I hate that. It makes it sound like you're so unoriginal that you just picked a random market and a random existing huge successful product/company and put them together hoping the combination will work.
It's just the simplest way to start the conversation, a first approximation you then refine. If you explain yourself too generally, nothing sticks in the audience's head.
YouTube was "flickr for video", which turned out to be gross understatement of the community potential. Even in good cases, they are horrible analogies.
note: you're not trying to be perfectly accurate, and or flowery.
you're trying to communicate plainly, and to keep their attention long enough to get to the next slide / next pitch.
thus, sometimes taking a shortcut is imperfect, but useful.
note: "X for Y" does NOT work very well if neither X nor Y are well understood for the audience. however, it can work ok as shorthand while the person "peels the onion" and gets a deeper, more comprehensive understanding of the concept.
The best thing about "X for Y" is that it is 3 words long. If there is a more descriptive 3 or 4 word phrase, use it. Tipjoy could have been "Digg with Cash" but both "Makes micropayments work" and "Simple, social payments" are more descriptive.
They can be poorly written, but in Crossing the Chasmhttp://www.amazon.com/Crossing-Chasm-Marketing-High-Tech-Mai..., Geoffrey Moore suggests you use a phrase like this when trying to break into main stream. Doing so provides the listener with a "product alternative" beacon that helps them mentally position your offering.
I agree it's generally best to not "play prostitute" to most anyone.
However, regarding "balls": I think VCs are in the "balls business". It is a hard/risky way of making money. (Personally, this is why I'm always looking for reasons to say "no", versus why to say "yes"... I'm looking to be compelled.)
Something to consider:
Entrepreneurs have their one horse.
VCs have their stable of horses.
So, one view is: VCs don't "have balls" because they don't commit. Whereas the entrepreneurs are "all in". In this view point, the "balls award" goes to the entrepreneur because they're the ones taking the all the risk.
But: the VCs aren't in complete control of their destiny. They may be backing many horses, but they're not ever truly riding one. For highly capable and smart people this also takes large balls. You have less risk per venture but not necessarily across all your ventures.
Side-note:
The point Dave is trying to make with his presentation is how to communicate in such a way as to get above the radar while trying to keep the VCs attention (meaning, they've stopped thinking about all the reasons to say "no" and moved to "maybes"... )

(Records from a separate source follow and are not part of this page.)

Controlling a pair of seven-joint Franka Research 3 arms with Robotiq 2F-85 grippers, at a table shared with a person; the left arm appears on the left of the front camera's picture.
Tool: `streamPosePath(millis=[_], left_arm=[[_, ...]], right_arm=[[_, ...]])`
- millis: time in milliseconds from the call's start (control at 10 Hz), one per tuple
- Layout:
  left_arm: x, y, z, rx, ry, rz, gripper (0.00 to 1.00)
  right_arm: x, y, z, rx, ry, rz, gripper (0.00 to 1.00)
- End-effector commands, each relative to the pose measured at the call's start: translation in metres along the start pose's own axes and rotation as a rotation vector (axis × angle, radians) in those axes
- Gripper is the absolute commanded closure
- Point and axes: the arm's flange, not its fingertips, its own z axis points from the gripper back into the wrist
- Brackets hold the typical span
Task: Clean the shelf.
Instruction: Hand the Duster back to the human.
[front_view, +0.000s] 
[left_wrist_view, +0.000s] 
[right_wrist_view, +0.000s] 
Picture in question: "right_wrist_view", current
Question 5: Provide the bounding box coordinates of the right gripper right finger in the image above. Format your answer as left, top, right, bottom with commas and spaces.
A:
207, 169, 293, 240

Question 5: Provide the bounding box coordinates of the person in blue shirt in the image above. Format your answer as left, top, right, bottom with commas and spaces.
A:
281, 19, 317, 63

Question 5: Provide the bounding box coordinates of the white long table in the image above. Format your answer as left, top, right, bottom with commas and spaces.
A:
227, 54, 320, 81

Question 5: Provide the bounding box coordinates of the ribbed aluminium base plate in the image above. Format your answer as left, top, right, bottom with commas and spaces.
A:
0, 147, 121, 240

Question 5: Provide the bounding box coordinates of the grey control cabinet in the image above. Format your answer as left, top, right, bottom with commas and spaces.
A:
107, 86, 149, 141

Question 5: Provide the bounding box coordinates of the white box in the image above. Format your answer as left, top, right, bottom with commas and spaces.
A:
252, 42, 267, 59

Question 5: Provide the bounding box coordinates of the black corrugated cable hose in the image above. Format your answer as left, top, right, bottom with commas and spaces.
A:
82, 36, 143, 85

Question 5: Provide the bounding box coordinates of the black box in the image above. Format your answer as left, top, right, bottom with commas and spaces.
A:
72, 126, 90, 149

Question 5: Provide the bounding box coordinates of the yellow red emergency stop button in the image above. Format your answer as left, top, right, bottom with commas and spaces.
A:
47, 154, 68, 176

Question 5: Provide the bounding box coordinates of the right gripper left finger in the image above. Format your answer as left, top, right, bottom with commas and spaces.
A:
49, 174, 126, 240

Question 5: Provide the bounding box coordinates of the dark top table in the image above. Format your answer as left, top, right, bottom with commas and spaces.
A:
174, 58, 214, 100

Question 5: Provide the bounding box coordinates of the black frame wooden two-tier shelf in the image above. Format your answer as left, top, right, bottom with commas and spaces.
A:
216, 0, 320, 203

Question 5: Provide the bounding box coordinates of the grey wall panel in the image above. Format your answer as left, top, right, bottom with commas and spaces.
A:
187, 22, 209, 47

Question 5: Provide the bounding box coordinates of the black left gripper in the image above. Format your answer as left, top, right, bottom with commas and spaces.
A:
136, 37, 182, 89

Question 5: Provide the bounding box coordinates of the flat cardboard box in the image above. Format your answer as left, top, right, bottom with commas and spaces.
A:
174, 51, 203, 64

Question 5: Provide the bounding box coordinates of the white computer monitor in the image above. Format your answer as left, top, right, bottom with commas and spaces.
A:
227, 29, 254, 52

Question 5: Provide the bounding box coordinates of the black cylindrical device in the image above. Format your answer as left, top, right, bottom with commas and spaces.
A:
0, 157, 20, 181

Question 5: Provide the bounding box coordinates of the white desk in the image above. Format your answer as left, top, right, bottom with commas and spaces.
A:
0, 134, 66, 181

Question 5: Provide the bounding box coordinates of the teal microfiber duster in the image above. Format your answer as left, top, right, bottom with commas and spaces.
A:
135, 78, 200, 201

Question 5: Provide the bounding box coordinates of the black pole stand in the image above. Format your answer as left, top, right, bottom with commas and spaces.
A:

Dave is good at this - look at his presentations compared to others. Generally people don't talk about VCs and raising capital this way :)
But it breaks the rule Guy Kawasaki once mentioned. Use a 30pt font so that everyone can read it and don't stuff all information into once slide. slide-4 (especially) looks ugly because of that.
And he also gave out a formula (seems like he made that up), "find the age of the oldest person in the room and divide that by 2, thats the minumum size of font you can use. so unless you are presenting to 16 year olds, do not use an 8pt font".